#### [THE PROBLEM]
Please retype the listing below exactly, from its opening line through the line where "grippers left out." appears.

**** SUPPLIED DATA

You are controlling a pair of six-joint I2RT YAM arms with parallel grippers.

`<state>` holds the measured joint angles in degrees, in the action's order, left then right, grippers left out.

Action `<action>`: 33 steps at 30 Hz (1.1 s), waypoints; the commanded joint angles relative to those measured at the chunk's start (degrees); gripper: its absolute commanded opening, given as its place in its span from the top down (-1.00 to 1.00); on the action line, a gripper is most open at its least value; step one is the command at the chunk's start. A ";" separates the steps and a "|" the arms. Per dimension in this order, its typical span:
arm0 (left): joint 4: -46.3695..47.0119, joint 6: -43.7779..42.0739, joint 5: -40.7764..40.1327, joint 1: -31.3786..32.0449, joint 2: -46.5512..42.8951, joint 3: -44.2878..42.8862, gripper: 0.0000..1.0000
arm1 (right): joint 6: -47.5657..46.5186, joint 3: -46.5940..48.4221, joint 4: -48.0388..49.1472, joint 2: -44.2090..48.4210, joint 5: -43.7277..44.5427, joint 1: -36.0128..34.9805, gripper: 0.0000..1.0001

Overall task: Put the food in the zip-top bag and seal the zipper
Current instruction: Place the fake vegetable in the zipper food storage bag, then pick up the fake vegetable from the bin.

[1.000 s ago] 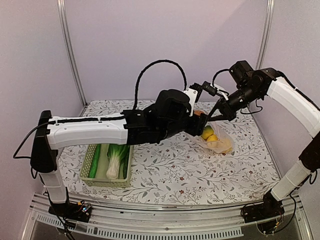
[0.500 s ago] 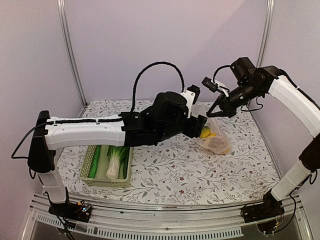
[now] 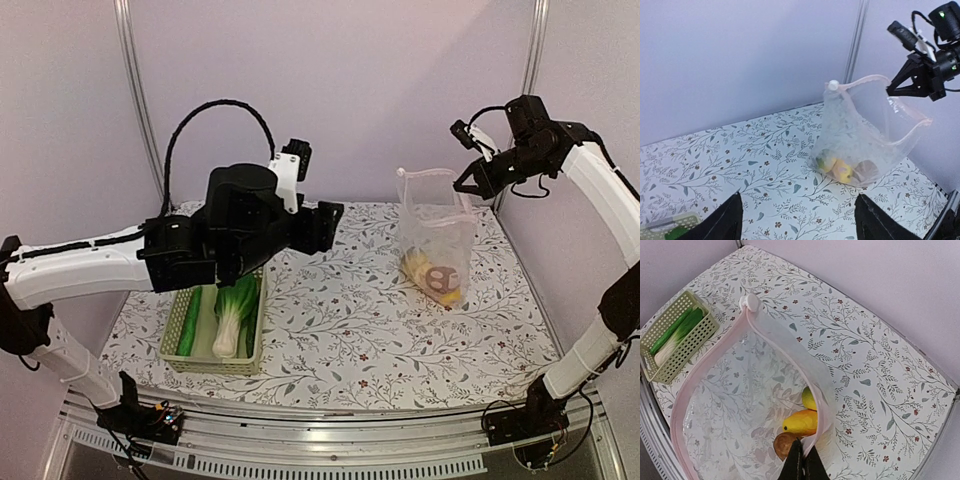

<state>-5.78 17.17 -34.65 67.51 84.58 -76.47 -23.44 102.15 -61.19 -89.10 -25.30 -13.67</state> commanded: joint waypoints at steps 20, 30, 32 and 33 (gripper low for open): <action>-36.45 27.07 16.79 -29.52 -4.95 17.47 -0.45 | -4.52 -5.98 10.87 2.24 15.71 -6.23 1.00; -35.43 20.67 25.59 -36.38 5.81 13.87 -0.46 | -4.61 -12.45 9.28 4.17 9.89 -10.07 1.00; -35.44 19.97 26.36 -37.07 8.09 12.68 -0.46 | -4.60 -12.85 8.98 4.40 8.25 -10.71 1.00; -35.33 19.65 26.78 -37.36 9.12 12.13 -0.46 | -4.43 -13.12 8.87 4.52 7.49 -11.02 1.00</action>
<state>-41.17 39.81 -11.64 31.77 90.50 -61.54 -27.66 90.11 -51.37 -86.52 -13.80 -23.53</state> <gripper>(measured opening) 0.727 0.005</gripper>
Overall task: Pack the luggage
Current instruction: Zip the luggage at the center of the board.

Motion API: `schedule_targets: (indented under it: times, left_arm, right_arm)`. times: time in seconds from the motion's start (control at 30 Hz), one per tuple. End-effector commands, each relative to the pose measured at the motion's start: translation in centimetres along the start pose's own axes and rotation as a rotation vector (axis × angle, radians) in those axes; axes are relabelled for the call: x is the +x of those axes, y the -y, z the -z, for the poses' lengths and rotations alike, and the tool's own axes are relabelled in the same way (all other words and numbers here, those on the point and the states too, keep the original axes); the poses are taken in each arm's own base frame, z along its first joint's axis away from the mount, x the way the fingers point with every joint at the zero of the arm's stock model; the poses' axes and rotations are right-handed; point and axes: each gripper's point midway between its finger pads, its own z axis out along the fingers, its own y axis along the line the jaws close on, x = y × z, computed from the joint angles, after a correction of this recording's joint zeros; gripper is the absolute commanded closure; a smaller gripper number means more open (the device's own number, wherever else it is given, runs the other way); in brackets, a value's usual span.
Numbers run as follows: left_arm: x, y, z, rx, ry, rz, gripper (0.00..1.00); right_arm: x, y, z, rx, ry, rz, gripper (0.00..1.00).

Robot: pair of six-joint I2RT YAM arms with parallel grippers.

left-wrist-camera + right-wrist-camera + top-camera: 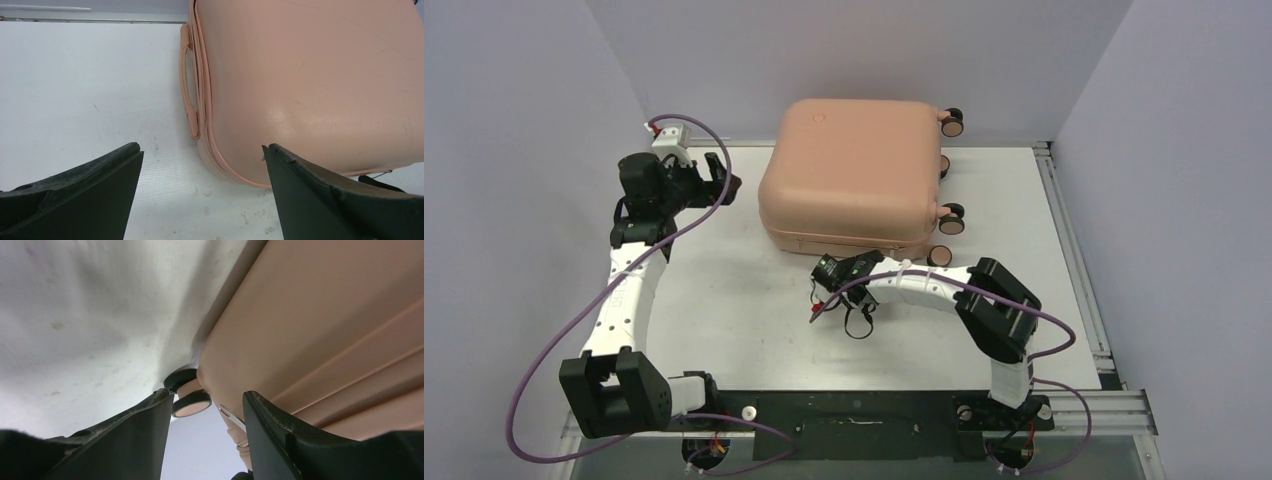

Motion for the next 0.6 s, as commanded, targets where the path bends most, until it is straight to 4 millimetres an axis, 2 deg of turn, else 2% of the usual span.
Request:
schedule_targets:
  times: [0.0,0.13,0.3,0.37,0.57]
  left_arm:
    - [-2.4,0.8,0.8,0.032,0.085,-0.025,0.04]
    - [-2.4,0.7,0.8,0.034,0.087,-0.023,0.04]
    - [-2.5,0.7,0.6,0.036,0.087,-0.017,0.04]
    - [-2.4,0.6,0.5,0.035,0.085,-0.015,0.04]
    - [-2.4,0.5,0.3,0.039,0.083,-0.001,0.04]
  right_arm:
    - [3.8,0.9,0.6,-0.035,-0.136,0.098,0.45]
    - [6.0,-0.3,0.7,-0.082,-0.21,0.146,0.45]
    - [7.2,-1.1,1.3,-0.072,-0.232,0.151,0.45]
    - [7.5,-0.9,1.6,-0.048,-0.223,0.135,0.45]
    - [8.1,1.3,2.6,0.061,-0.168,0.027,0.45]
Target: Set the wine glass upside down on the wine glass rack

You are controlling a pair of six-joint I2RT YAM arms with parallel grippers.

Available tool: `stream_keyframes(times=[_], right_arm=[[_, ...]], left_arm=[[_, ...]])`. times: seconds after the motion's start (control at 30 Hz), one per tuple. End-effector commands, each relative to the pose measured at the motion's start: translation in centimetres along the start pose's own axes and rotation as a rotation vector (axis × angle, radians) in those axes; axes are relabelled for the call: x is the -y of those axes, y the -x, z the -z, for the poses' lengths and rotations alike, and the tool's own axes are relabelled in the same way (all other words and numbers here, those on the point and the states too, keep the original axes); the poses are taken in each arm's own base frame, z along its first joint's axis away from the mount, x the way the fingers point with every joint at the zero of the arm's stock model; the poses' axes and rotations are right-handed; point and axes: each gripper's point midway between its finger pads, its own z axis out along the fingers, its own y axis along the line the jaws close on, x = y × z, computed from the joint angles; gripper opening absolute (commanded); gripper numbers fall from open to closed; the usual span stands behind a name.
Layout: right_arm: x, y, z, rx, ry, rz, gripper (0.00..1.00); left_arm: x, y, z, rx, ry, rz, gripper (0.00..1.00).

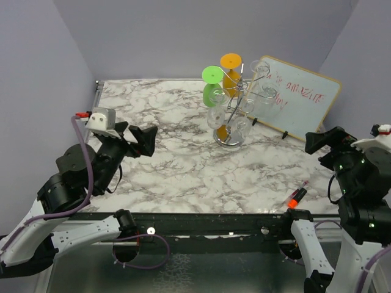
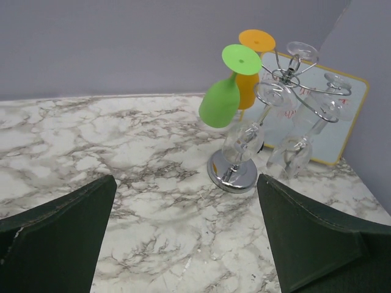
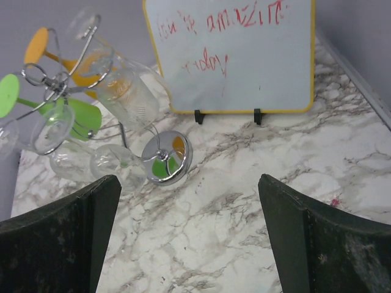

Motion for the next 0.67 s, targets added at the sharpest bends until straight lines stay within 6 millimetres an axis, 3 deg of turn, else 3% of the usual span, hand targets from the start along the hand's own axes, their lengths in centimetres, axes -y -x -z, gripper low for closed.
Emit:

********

#### [TASK OUTPUT]
You are controlling a pair of six-joint I2RT YAM arms with parallel grippers.

`<state>` holds the measured joint angles in degrees, in the action's order, left then right, grippers left out.

That completes the answer to the exercise.